### SOURCE MATERIAL:
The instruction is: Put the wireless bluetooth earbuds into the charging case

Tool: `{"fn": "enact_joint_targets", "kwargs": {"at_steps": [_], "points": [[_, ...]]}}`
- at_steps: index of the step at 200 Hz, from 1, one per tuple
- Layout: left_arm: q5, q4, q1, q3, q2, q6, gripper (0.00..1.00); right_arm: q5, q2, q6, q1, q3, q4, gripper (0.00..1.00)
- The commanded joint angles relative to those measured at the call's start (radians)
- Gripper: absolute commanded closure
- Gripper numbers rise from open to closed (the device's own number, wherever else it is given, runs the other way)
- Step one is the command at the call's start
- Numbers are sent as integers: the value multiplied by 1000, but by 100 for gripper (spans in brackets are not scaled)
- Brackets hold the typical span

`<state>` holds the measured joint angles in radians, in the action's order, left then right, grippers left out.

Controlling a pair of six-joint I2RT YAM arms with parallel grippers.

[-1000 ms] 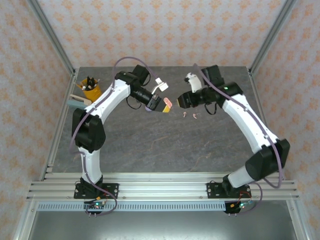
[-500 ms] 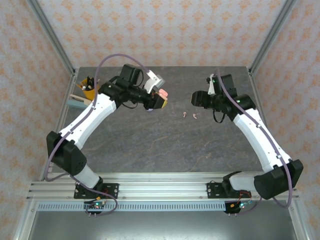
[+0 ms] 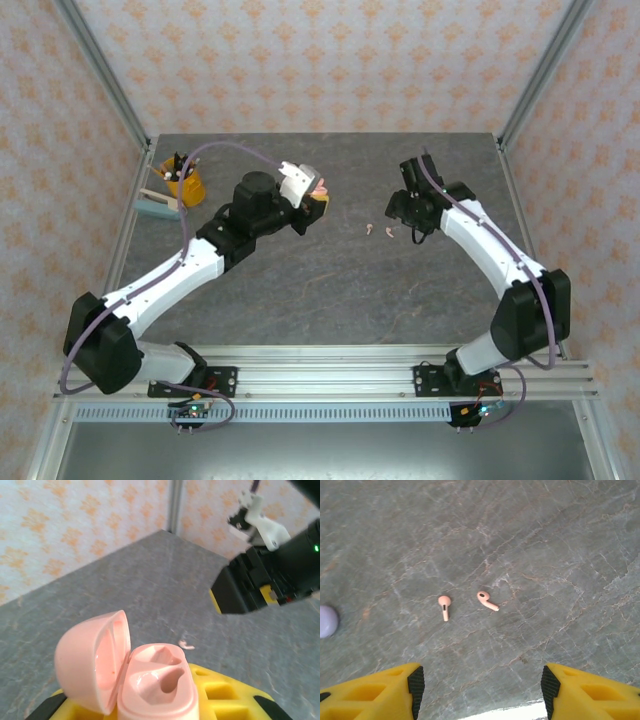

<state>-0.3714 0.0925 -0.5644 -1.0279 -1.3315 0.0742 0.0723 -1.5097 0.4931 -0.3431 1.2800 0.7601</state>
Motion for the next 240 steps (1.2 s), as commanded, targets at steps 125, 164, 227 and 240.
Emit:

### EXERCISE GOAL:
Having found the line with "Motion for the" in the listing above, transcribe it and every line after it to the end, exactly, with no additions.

### EXPECTED ANSWER:
Motion for the next 240 steps (1.2 s), as commanded, targets at steps 125, 164, 227 and 240.
Emit:

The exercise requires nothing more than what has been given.